Quoiqu'il en soit, cette mythologie d'assiette est un trait non négligeable de la fabrique identitaire. Actuellement on habille ce type de mythologie par le vocable story-telling, qui a le mérite de placer cette Histoire sur la réalité générée par le registre ouvertement commercial et préserver la réalité propre du vigneron, inimaginable, inaccessible aux visiteurs ou aux potentiels clients. A d'autres époques nous aurions parlé de boniment. Ce mot définit à l'origine une annonce orale faite à l'entrée d'un lieu de spectacles (baraque foraine, salle de cinéma muet, etc.), visant par son pittoresque et la faconde de celui qui la fait à susciter l'intérêt du public (2).
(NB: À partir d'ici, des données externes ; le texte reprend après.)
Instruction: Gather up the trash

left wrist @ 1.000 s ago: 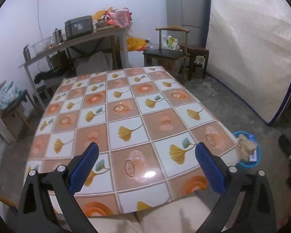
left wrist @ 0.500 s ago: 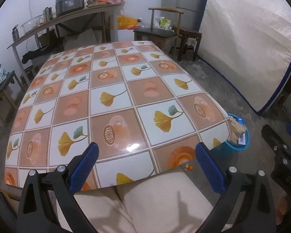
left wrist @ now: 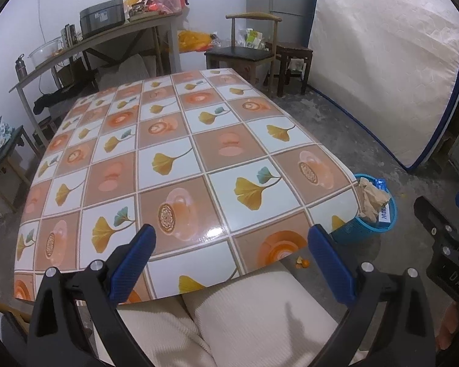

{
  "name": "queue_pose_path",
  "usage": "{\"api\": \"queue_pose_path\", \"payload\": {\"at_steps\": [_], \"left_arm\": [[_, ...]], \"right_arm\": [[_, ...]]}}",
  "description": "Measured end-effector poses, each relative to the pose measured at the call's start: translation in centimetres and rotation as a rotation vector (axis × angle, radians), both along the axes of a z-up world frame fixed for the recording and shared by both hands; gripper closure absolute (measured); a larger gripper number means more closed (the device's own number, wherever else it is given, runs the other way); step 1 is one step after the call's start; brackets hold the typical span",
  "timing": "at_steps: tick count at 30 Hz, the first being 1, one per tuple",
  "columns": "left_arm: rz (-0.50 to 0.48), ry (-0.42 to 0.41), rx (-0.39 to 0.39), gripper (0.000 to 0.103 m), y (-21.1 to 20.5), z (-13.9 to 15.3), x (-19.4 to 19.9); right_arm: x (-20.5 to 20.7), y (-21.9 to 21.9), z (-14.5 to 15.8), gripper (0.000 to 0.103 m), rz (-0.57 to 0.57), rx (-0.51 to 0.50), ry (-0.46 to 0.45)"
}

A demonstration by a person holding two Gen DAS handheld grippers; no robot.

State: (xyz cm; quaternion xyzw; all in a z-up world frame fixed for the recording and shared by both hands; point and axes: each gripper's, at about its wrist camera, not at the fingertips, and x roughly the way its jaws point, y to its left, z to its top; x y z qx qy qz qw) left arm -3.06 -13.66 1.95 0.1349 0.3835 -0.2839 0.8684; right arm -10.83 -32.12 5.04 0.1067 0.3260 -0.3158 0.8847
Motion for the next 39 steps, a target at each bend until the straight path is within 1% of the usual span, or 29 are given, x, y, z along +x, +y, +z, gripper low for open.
{"api": "queue_pose_path", "payload": {"at_steps": [13,17,22,28,33,39], "left_arm": [[0.070,-0.069,-0.002,0.006,0.9,1.2,-0.4],[0.098,-0.067,0.000,0.006,1.2,1.3,-0.3],[0.176,-0.057,-0.001,0.006,2.4,1.2,0.1],[0.234,-0.043,0.004,0.006,3.3,1.0,0.4],[0.260,-0.040,0.010,0.006,3.7,1.1,0.6],[0.275,-0.043,0.007,0.006,4.0,1.3,0.6]], "right_arm": [[-0.1,-0.1,0.5,0.008,0.031,-0.021,-0.016],[0.0,-0.1,0.5,0.008,0.056,-0.021,-0.014],[0.2,-0.3,0.4,0.008,0.077,-0.013,-0.009],[0.6,-0.1,0.4,0.008,0.104,-0.024,-0.009],[0.6,-0.1,0.4,0.008,0.115,-0.044,-0.004],[0.8,-0.1,0.4,0.008,0.123,-0.040,0.001]]}}
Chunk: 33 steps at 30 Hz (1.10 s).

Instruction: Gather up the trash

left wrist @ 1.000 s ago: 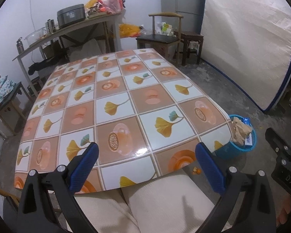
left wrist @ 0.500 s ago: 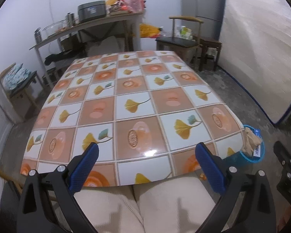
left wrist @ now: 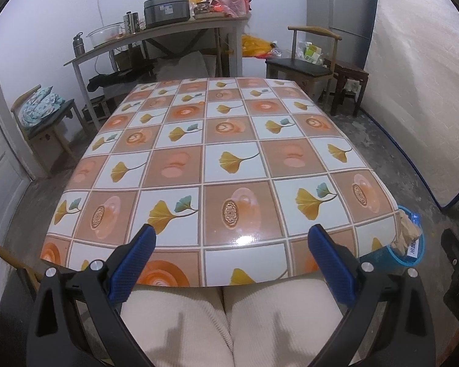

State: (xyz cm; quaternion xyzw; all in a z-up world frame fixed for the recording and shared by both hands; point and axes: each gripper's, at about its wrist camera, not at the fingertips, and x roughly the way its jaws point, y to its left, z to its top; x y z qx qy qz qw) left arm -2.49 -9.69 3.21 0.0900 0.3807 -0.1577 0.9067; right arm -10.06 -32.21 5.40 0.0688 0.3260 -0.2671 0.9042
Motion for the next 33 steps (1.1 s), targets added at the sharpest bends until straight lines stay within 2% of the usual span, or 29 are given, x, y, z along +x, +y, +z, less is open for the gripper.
{"api": "queue_pose_path", "payload": {"at_steps": [33], "left_arm": [[-0.008,0.008,0.015,0.006,-0.40,-0.11,0.23]], "right_arm": [[0.08,-0.02,-0.63,0.008,0.008,0.006,0.003]]}}
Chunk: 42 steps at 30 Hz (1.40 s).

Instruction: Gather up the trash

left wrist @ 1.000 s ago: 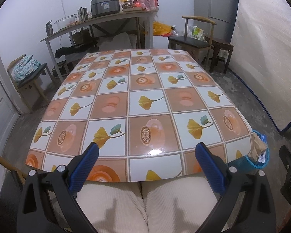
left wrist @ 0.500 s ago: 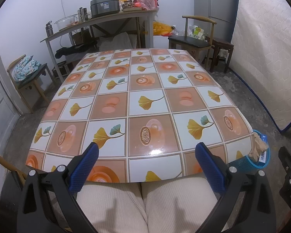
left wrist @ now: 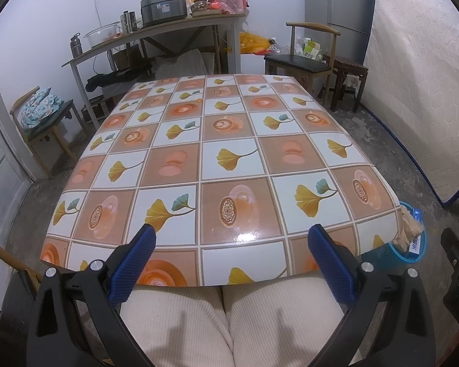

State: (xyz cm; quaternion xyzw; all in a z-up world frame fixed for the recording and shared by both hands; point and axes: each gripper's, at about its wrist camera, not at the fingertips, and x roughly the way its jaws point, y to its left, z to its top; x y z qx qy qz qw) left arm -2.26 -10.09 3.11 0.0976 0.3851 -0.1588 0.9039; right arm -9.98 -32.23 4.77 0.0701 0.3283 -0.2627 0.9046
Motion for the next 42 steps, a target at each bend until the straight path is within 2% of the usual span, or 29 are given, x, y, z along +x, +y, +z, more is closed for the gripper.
{"api": "queue_pose_path", "payload": {"at_steps": [15,30,42], "left_arm": [[0.000,0.003,0.000,0.006,0.0,0.0,0.0],[0.001,0.005,0.001,0.006,0.0,-0.3,0.1],[-0.001,0.006,0.003,0.006,0.0,-0.3,0.0]], "right_arm": [[-0.5,-1.8,1.1,0.008,0.018,0.013,-0.036],[-0.9,-1.2,1.7,0.008,0.106,0.013,-0.062],[-0.8,-1.1,1.7,0.008,0.113,0.021,-0.066]]}}
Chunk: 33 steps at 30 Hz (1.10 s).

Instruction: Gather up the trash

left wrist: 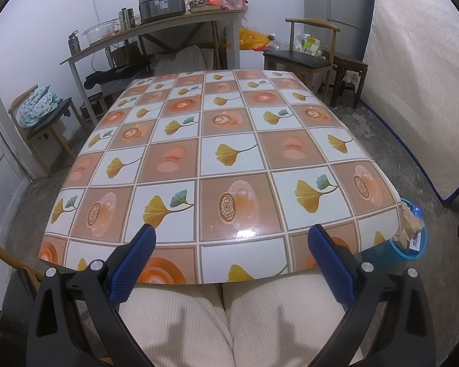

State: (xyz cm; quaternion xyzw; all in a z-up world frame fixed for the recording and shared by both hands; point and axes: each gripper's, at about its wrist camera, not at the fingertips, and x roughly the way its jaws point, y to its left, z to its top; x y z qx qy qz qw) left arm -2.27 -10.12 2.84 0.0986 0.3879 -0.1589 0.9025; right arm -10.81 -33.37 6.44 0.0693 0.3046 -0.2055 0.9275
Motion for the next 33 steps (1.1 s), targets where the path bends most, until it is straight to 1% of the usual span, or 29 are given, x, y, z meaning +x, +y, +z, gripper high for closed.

De l'autorité de l'interprofession.
Le second trait est celui sculpté par l'interprofession. Par une constellation d'autorités, elle définit et oriente la conduite du vin identifiable. En particulier à travers les cahiers des charges (AOC/AOP, IGP...), elle est à la fois profondément fédérale et totalement locale. Elle est garante et veille à la qualité et à la typicité du vin. De ce fait, elle est l'un des éléments fondamentaux de l'identité du vin à destination de l'Autre.
Du biotope
Le troisième trait provient du constat qu'un jus de raisin de la même parcelle est différent d'une année à l'autre, profondément marqué par les spécifications annuelles de son biotope immédiat. Une vigne est sa terre et son produit en est profondément imprégné. Géologie, échanges plantes et animaux, climat, ensoleillement font du jus de la vigne un reflet fidèle de son biotope. Il arrive régulièrement qu'une partie du jeu d'élaboration du vin soit de maîtriser cette versatilité annuelle, de conserver une typicité, une esthétique attendue, une « ligne éditoriale », caractéristique de la maison. La manière de jouer avec les empreintes du biotope est donc ce troisième trait modelant profondément l'identité du vin.
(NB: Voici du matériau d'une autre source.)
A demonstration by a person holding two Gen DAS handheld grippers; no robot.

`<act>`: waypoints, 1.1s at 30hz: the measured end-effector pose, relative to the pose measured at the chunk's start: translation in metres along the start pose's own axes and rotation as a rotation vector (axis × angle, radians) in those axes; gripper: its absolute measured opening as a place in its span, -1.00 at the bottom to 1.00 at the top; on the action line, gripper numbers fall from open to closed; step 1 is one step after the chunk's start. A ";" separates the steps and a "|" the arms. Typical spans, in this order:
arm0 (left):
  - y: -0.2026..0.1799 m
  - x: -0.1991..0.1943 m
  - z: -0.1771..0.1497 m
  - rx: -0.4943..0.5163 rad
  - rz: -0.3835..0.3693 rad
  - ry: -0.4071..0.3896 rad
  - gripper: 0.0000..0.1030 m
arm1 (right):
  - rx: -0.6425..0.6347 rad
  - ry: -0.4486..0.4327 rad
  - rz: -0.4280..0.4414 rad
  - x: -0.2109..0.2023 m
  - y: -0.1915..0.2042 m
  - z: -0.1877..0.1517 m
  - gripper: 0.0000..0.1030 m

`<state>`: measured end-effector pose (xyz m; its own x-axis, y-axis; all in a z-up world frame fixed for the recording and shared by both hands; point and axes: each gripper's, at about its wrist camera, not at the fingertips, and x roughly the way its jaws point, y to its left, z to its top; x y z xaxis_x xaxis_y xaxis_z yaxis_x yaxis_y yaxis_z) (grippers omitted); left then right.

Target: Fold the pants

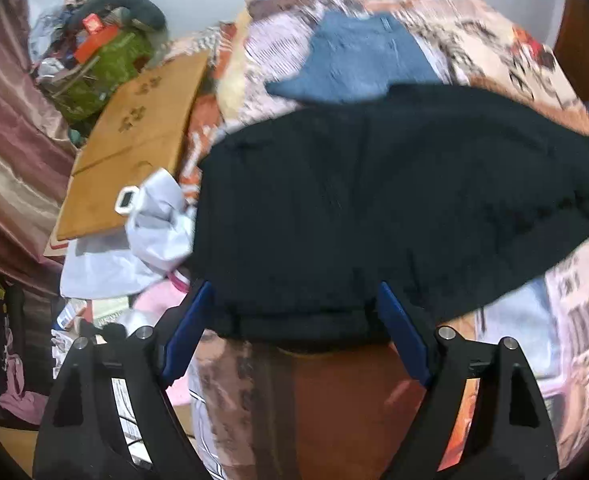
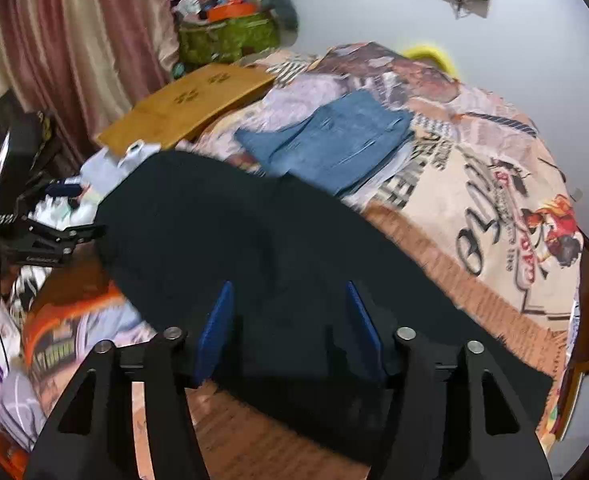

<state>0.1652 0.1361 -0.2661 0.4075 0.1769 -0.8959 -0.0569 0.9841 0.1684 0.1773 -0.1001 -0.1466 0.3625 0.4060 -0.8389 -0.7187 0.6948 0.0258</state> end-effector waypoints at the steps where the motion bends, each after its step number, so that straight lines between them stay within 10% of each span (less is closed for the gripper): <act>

Des usages de boire le vin
Le quatrième et non des moindres est la culture du consommateur. L'attention portée à la fabrique de l'identité du vin est proportionnelle non seulement au marché disponible mais surtout à la manière de le boire. Il n'y a pas si longtemps nous parlions de « vin de Bercy », de « vin de la Communauté Européenne ». Nous parlons encore de « petit vin », de « vin de tous les jours », de « grand vin », de « vin d'été » et nous adaptons notre attitude, donc notre perception, en fonction de ce qualificatif identitaire.
Mais cela va bien au-delà. Au même titre que le thé, il structure son geste de consommation en l'adaptant au cérémonial d'échange formel qu'il soit gastronomique ou la manière d'être ou de recevoir en un lieu, en un temps.
Nous avons des champagnes à faire mousser lors des victoires sportives, d'autres réservés comme base de cocktails, d'autres comme diamant d'un repas officiel ou familial, d'autres comme marque d'attention envers son hôte... En fonction de l'usage, nous portons alors attention soit à sa notoriété, soit à sa teneur en sucre, soit aux proportions et types d'assemblages, soit au budget et tant d'autres paramètres encore pouvant de plus se croiser l'un l'autre...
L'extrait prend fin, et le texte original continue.